## EXERCISE DESCRIPTION
Everything in the listing below should be repeated verbatim, apart from the pictures.

(DATA SECTION begins)

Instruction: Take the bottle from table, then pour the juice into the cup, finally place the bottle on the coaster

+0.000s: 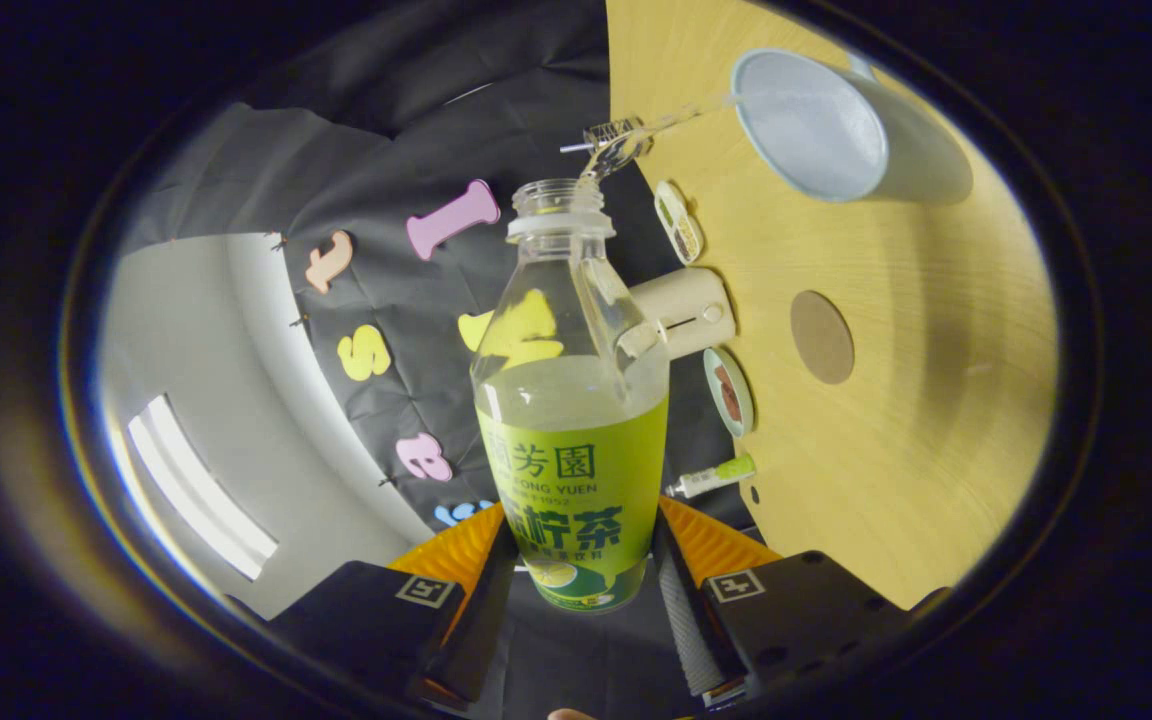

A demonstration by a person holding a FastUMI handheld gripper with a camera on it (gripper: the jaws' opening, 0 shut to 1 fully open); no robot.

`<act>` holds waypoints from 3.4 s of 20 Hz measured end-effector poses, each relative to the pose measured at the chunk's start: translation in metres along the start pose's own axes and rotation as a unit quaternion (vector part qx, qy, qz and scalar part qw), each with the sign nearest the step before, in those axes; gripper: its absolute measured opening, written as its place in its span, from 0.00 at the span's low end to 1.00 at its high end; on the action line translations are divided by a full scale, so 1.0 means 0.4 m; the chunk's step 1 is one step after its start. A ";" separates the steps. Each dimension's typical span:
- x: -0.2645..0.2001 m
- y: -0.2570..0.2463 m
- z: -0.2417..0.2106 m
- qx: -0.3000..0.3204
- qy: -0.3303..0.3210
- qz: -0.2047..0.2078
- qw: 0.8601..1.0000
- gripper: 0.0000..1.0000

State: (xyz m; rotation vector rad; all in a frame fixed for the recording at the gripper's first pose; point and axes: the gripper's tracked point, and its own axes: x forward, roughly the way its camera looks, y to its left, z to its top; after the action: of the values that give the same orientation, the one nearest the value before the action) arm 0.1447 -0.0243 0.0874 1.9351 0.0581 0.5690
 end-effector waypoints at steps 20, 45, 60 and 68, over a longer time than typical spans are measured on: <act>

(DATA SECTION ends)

## ANSWER FOR THIS EXERCISE
Instruction: Take the bottle from table, then pour the juice into the cup, finally place the bottle on the coaster

+0.000s: 

A demonstration by a person holding a FastUMI handheld gripper with a camera on it (gripper: the jaws' opening, 0 shut to 1 fully open); no robot.

`<act>` holds waypoints from 3.4 s of 20 Hz measured end-effector poses, each relative to the pose measured at the chunk's start: translation in metres along the start pose's own axes and rotation as a unit quaternion (vector part qx, qy, qz and scalar part qw), each with the sign nearest the step before, in those axes; gripper: its absolute measured opening, written as its place in its span, from 0.00 at the span's low end to 1.00 at its high end; on the action line translations are divided by a full scale, so 1.0 means 0.4 m; the chunk's step 1 is one step after its start. A ";" separates the steps. Each dimension's typical span:
- x: -0.2645..0.2001 m
- y: -0.2570..0.2463 m
- z: -0.2417..0.2106 m
- qx: -0.3000..0.3204
- qy: -0.3303..0.3210
- qz: -0.2047..0.2078
- qw: 0.8601..1.0000
- gripper: 0.0000..1.0000

State: (xyz m; rotation vector rad; all in a frame fixed for the recording at the gripper's first pose; point and axes: the gripper's tracked point, and its own axes: x forward, roughly the way its camera looks, y to its left, z to its top; after the action: of the values that give the same orientation, the one nearest the value before the action) arm 0.1447 -0.0243 0.0874 1.9351 0.0581 0.5690
 end-effector waypoints at steps 20, 45, 60 and 68, over a longer time than typical spans are measured on: <act>

This exercise has nothing more to it.